◆ **WHAT YOU HAVE TO DO**: Exclude the pictures and transcribe the rest of the data below exactly.

◆ **INFORMATION SUPPLIED**:
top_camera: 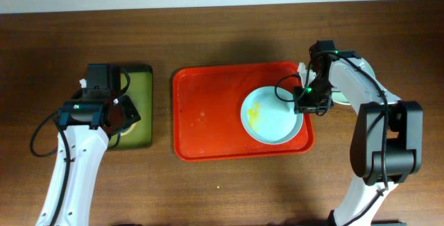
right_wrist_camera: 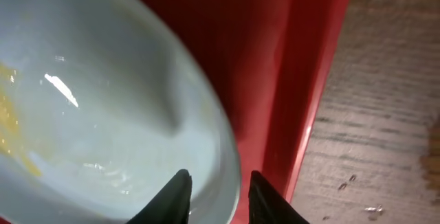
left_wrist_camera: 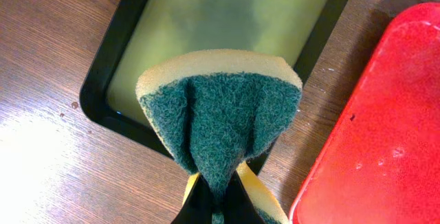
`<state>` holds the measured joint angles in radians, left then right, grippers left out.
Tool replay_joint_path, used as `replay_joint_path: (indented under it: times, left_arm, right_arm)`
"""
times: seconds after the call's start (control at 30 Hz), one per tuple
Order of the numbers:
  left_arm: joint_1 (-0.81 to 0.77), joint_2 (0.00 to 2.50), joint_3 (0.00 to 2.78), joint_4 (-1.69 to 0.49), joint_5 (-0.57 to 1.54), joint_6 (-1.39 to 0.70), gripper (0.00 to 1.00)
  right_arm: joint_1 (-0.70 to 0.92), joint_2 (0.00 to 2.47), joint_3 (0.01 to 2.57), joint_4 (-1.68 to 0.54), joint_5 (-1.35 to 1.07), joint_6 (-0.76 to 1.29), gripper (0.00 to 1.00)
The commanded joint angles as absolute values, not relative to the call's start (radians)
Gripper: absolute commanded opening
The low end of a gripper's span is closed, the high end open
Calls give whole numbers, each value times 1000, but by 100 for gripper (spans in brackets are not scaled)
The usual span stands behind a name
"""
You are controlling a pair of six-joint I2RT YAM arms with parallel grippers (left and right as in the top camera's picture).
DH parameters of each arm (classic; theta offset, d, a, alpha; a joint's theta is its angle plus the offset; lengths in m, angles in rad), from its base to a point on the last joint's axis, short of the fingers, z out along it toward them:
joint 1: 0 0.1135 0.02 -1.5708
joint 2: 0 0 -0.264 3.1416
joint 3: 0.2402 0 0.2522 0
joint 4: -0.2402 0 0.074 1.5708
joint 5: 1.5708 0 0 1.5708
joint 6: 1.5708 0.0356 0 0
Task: Clean dirty plates on tray and stack at the side
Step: 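Move the right gripper to the light blue plate and grasp its rim, then hold the light blue plate with right gripper and scrub it with left sponge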
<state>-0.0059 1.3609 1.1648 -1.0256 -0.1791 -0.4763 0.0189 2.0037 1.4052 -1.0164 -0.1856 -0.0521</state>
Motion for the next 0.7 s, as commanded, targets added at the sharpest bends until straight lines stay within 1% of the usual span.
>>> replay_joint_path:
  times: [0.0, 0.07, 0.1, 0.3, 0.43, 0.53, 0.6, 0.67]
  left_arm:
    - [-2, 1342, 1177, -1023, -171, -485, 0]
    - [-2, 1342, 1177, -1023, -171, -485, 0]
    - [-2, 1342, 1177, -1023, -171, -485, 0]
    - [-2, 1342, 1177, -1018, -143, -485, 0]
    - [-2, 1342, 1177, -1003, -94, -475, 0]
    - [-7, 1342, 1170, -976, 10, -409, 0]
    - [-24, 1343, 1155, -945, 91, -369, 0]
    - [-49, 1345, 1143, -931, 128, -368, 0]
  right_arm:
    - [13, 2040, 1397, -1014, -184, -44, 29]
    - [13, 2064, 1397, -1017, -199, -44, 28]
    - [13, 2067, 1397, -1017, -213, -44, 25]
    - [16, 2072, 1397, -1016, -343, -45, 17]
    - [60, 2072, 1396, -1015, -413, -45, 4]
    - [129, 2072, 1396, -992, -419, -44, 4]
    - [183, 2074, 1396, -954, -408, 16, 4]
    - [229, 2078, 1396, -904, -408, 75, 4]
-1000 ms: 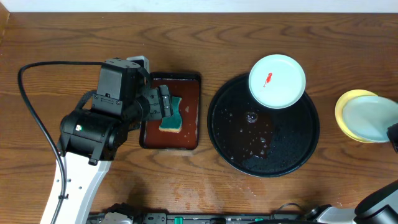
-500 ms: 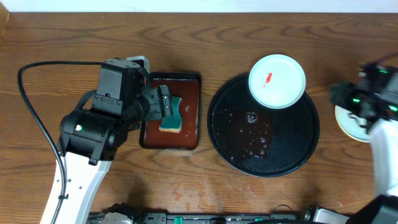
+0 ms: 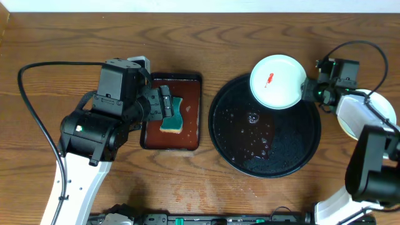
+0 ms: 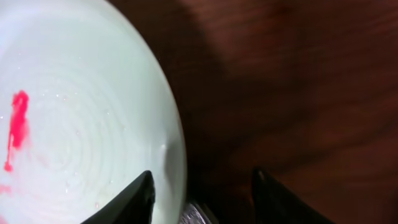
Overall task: Clean dirty plates on tray and stack at the side
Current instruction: 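Move right gripper to the red-smeared pale green plate and grasp its rim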
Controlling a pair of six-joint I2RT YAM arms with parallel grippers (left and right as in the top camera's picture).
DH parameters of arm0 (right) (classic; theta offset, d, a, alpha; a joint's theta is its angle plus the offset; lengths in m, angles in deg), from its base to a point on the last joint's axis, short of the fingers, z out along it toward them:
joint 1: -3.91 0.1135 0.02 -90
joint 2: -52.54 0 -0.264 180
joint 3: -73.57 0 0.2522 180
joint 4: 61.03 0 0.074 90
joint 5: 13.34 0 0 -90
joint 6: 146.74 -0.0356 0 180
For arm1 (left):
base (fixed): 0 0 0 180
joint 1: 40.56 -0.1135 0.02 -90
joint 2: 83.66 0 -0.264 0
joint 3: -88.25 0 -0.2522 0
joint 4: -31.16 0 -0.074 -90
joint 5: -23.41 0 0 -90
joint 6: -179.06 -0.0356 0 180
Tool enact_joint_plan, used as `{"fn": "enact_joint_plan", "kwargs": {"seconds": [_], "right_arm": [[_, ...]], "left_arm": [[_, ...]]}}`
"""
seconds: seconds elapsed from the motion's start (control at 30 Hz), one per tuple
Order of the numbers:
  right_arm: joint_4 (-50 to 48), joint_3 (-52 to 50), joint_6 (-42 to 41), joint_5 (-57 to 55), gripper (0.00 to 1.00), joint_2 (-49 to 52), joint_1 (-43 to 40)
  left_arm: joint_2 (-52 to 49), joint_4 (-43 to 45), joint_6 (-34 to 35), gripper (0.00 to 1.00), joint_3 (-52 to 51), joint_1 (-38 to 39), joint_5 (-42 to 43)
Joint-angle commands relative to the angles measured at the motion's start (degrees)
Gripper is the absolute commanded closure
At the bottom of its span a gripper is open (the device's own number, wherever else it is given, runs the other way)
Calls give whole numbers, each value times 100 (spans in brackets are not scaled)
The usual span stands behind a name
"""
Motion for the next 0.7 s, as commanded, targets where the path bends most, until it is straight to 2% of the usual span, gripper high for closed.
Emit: {"fn": "enact_joint_plan", "kwargs": {"seconds": [0.0,0.13,0.3,0.5,0.67], "right_arm": [[-96,33,83,275,73,310,120],[-33,33,2,9,99,280,129],[422,33,-4,11,99,-282,133],[1462,33,-267,17,99,-1412,195],[2426,33,-306,15,99,-1856,249]], "left_arm": [[-4,-17,-31,15,101,-20,-13],[-7,-17,-31,15,101,-20,-11],[-7,-17,-28,15,101,-20,-13],[-7,-17,-31,15,101,-20,-13],[-7,-17,-31,15,101,-20,-13]]}}
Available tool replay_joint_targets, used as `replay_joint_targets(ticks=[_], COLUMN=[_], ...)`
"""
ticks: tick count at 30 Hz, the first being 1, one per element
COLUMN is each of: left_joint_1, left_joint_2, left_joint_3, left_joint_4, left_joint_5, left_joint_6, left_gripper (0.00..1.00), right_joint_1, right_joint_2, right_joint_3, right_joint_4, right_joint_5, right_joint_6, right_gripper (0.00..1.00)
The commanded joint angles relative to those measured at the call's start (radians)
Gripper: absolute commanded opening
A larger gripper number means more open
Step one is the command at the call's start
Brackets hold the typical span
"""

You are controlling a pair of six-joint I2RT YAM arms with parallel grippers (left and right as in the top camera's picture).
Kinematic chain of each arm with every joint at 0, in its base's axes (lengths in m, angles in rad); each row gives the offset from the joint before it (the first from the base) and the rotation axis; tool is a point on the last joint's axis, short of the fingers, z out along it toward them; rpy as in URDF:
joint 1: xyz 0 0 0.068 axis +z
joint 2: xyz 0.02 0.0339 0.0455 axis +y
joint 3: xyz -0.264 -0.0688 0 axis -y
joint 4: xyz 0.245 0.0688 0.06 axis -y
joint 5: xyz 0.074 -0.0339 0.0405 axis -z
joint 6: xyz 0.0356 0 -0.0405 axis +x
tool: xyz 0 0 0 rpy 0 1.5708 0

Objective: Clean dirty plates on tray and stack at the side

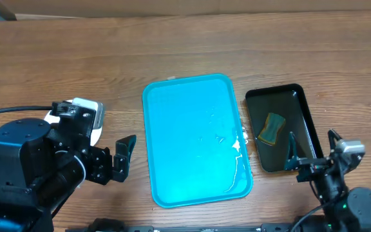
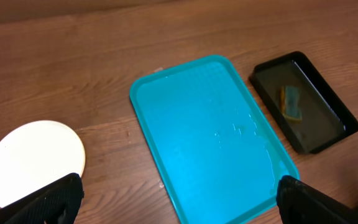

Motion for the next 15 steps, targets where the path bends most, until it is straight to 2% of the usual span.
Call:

◆ **RESPONSE**:
top_camera: 
right_wrist_camera: 
left_wrist_camera: 
`<state>` holds the measured joint angles in radians, left then right, grippers left out.
Tool replay_joint_path, used as `replay_joint_path: (indented under it: times, left_arm, right_arm)`
"""
times: seconds after the call's start (control at 30 Hz), one per tuple
Order of the numbers:
  left_arm: joint_1 (-0.81 to 0.77), joint_2 (0.00 to 2.50), joint_3 (0.00 to 2.78), joint_4 (-1.69 to 0.49), joint_5 (-0.57 to 1.54), joint_6 (-1.39 to 0.70), gripper (0.00 to 1.00)
  right_arm: joint_1 (-0.70 to 0.92), joint_2 (0.00 to 2.47), joint_3 (0.01 to 2.57), joint_4 (-1.68 to 0.54), joint_5 (-1.35 to 1.07), joint_6 (-0.76 to 1.29), gripper (0.00 to 1.00)
The commanded joint angles as absolute values, not relative to the call's start (radians)
Gripper: absolute commanded opening
The low end of a gripper's span is closed, the high end open
Calls give whole numbers, each value times 1000, but by 100 for gripper (spans in brackets are not scaled)
The usual span stands behind a name
"""
You are controlling a pair of six-joint I2RT YAM arms with parallel grippers (left and right as in the top camera's picture).
DH parameters of each arm (classic; theta offset, d, a, alpha; a joint's theta is its angle plus the offset; lengths in m, angles in rad), from its base to a point on the last joint's axis, short of the fingers, z out along it toward them:
joint 1: 0 0.1135 0.02 -1.5708
joint 2: 0 0 -0.264 3.1416
joint 3: 0.2402 0 0.2522 0
joint 4: -0.2402 0 0.074 1.5708
joint 5: 1.5708 0 0 1.5708
joint 6: 1.5708 0.0356 0 0
Task: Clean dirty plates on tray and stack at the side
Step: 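Move the right gripper to the light blue plate and grasp its rim, then hold the light blue plate with right gripper and scrub it with left sponge
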<state>-0.0059 1.3609 1.1648 -1.0256 -0.1791 -0.4763 0.0189 2.0037 1.4052 -1.0164 -0.1856 -0.0521</state>
Motion for the next 0.7 s, as commanded, targets added at the sharpest bends until straight lines stay within 1% of the usual span.
>>> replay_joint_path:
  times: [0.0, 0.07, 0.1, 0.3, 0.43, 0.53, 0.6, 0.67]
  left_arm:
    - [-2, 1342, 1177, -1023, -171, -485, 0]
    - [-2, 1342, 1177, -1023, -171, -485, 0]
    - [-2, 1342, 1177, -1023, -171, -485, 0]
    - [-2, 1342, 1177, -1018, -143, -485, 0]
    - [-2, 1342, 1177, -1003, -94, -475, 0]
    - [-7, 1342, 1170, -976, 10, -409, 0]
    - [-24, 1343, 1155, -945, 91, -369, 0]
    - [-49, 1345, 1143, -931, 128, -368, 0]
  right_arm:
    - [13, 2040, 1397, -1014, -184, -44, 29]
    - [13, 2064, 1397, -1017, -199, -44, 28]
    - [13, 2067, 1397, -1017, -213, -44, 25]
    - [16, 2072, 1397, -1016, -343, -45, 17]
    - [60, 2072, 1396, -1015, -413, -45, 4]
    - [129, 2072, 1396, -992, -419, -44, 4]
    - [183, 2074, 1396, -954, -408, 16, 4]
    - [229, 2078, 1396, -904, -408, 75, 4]
-1000 ms: 
-500 ms: 
+0 ms: 
+0 ms: 
Overall task: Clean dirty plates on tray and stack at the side
Current instruction: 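Move right gripper to the red-smeared pale green plate and grasp its rim
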Controlling a pair of six-joint I2RT YAM arms with parallel grippers (left and right as in the top camera's picture).
DH parameters of arm0 (right) (classic; theta offset, d, a, alpha; a joint's theta is its angle plus the offset; lengths in m, angles in deg), from its base to a point on the last joint's axis, short of the fingers, z out along it toward them:
joint 1: -3.91 0.1135 0.02 -90
joint 2: -52.54 0 -0.264 180
joint 3: -73.57 0 0.2522 180
joint 4: 61.03 0 0.074 90
joint 5: 13.34 0 0 -90
joint 6: 146.74 -0.0356 0 180
For arm1 (left):
base (fixed): 0 0 0 180
joint 1: 40.56 -0.1135 0.02 -90
joint 2: 83.66 0 -0.264 0
joint 3: -88.25 0 -0.2522 0
joint 4: -31.16 0 -0.074 -90
joint 5: -23.41 0 0 -90
joint 6: -179.06 -0.0356 0 180
Tool enact_joint_plan, used as `{"fn": "enact_joint_plan", "kwargs": {"seconds": [_], "right_arm": [[_, ...]], "left_arm": [[_, ...]]}}`
"""
seconds: seconds elapsed from the motion's start (control at 30 Hz), one per tuple
Order of the numbers:
  right_arm: joint_4 (-50 to 48), joint_3 (-52 to 50), joint_6 (-42 to 41), joint_5 (-57 to 55), gripper (0.00 to 1.00), joint_2 (-49 to 52), joint_1 (-43 to 40)
  left_arm: joint_2 (-52 to 49), joint_4 (-43 to 45), joint_6 (-34 to 35), gripper (0.00 to 1.00), joint_3 (-52 to 51), joint_1 (-38 to 39), joint_5 (-42 to 43)
Joint-angle commands relative to the angles measured at the motion's start (degrees)
Gripper is the absolute commanded closure
At the bottom of its span a gripper is open (the device's own number, wherever else it is given, runs the other way)
Calls give whole numbers, each value times 100 (spans in brackets are not scaled)
The usual span stands behind a name
"""
Motion for the next 0.7 s, as commanded, targets where the path bends most, until it is straight to 2% of the usual span, gripper high for closed.
Emit: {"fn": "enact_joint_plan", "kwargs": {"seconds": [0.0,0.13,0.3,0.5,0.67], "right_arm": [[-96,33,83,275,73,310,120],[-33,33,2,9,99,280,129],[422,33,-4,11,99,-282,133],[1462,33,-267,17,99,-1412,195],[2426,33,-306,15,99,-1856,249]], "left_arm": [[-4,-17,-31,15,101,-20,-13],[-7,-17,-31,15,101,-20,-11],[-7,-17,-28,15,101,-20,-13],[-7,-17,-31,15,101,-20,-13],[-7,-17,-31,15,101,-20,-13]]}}
Available tool replay_joint_targets, used as `replay_joint_targets(ticks=[_], COLUMN=[_], ...)`
"""
ticks: tick count at 30 Hz, the first being 1, one per element
COLUMN is each of: left_joint_1, left_joint_2, left_joint_3, left_joint_4, left_joint_5, left_joint_6, left_gripper (0.00..1.00), right_joint_1, right_joint_2, right_joint_3, right_joint_4, right_joint_5, right_joint_6, right_gripper (0.00..1.00)
The commanded joint angles relative to those measured at the call's start (radians)
Gripper: absolute commanded opening
A larger gripper number means more open
Step one is the command at the call's start
Brackets hold the typical span
"""

You are controlling a pair of six-joint I2RT YAM arms with parallel grippers (left and right as in the top camera's picture).
Kinematic chain of each arm with every joint at 0, in its base's axes (lengths in m, angles in rad); each row gives the offset from the joint before it (the first from the base) and the rotation axis; tool is a point on the last joint's axis, short of the fingers, z out along it toward them; rpy as in URDF:
joint 1: xyz 0 0 0.068 axis +z
joint 2: xyz 0.02 0.0339 0.0455 axis +y
joint 3: xyz -0.264 -0.0688 0 axis -y
joint 4: xyz 0.245 0.0688 0.06 axis -y
joint 5: xyz 0.074 -0.0339 0.0405 axis -z
joint 6: xyz 0.0356 0 -0.0405 axis +x
tool: xyz 0 0 0 rpy 0 1.5708 0

Objective: Clean dirty plates on tray and stack at the side


Motion for the next 15 steps, targets where the path bends most, until it is straight to 2% of the usual span.
Call:

No more is needed for this answer.